VIENNA - Mankind is to blame for climate change but governments still have time to slow accelerating damage at moderate cost if they act quickly, a draft U.N. report shows.
Underlining the need for speed, it says a European Union goal of holding temperature rises to a maximum 2 Celsius (3.6 Fahrenheit) above pre-industrial times is almost out of reach.
The 21-page study, due for release in November, lays out possible responses to global warming but cautions that some impacts are already inevitable, such as a gradual rise in sea levels that is set to last for centuries.

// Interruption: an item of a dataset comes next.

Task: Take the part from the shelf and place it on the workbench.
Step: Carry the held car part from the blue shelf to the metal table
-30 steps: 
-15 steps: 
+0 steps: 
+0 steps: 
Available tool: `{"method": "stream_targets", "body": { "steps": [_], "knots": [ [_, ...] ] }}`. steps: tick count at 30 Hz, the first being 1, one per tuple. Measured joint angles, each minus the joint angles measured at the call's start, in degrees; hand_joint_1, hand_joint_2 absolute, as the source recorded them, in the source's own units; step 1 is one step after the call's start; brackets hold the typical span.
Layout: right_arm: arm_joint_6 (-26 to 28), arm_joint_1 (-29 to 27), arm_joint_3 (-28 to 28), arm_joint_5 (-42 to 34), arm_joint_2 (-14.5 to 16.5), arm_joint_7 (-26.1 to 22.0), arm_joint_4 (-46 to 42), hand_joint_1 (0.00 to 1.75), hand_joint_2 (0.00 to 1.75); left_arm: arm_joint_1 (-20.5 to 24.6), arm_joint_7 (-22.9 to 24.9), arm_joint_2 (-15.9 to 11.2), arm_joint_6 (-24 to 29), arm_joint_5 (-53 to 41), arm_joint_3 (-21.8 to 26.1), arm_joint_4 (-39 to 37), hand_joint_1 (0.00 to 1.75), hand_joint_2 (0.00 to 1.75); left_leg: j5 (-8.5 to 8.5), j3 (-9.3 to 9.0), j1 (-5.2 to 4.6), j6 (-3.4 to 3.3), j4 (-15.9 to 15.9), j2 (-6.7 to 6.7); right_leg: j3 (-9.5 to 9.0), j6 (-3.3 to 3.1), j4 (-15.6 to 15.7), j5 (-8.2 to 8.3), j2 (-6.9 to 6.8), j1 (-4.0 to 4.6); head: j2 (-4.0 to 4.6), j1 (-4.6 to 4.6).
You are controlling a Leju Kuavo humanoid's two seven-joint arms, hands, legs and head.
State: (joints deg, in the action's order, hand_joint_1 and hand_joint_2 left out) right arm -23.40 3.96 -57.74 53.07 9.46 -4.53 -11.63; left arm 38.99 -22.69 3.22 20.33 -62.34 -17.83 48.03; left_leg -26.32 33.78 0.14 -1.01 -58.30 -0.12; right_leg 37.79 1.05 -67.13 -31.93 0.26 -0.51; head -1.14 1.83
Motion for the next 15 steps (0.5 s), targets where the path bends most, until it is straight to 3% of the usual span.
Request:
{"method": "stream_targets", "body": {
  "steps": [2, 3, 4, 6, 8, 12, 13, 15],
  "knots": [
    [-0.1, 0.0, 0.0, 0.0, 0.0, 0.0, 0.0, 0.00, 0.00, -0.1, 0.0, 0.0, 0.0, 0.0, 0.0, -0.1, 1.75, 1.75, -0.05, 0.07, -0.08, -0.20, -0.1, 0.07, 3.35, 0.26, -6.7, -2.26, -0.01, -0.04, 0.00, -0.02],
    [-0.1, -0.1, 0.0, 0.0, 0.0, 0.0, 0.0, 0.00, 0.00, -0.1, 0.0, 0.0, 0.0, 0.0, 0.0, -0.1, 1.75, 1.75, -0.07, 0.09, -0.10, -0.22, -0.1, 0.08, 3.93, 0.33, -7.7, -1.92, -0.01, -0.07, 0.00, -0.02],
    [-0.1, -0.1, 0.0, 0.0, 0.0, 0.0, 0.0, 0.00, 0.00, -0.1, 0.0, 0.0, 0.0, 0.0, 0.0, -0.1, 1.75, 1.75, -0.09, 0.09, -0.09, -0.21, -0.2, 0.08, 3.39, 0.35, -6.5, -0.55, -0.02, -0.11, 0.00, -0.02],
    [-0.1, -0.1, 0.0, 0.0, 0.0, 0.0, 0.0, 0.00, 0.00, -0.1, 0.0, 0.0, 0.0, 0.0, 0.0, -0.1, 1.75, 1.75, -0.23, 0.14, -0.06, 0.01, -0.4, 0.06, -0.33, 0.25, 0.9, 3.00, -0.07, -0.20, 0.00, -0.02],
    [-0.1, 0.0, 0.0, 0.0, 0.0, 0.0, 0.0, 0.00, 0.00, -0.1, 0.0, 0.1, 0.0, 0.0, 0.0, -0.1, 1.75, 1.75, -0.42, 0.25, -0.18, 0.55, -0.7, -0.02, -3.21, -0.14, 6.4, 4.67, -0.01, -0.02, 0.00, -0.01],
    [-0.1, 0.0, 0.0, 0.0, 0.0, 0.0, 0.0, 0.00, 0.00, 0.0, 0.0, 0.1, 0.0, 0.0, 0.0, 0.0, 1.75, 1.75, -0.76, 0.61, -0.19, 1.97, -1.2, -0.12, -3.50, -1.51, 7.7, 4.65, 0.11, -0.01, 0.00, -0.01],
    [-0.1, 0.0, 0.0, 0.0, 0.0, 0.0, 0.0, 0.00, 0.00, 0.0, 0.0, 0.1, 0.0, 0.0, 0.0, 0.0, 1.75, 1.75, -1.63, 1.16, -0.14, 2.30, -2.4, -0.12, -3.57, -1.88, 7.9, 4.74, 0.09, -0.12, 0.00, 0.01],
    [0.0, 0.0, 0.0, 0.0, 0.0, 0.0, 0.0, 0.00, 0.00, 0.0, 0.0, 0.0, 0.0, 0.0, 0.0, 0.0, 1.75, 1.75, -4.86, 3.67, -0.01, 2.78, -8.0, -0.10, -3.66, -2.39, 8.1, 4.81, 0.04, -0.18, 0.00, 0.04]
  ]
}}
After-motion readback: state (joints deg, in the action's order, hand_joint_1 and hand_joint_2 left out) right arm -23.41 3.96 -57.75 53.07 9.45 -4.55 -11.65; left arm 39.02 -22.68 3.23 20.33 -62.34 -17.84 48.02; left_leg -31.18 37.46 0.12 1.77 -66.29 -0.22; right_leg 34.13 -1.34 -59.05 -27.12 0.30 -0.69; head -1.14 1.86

The report gives a first overview of 3,000 pages of research by the U.N.'s climate panel already published in three instalments this year about the science, the likely impacts and the costs of slowing climate change.
The authoritative summary, obtained by Reuters and meant to guide governments in working out how to slow warming, reiterates that humans are to blame for climate change but that clean technologies are available to offset the most harmful emissions.
"Most of the observed increase in globally averaged temperatures since the mid-20th century is very likely due to the observed increase in anthropogenic (from human activities) greenhouse gas concentrations," it says.
"Very likely" means at least 90 percent probability, up from 66 percent in a previous report by the U.N.'s Intergovernmental Panel on Climate Change (IPCC) in 2001 when the link was only judged "likely". The IPCC draws on work by 2,500 scientists.
The report shows a table indicating worsening damage such as bleached corals, coastal flooding, increasing costs of treating disease, deaths from heatwaves and rising risks of extinctions of species of animals and plants.
But it says: "Many impacts can be avoided, reduced or delayed" by cutting greenhouse gas emissions.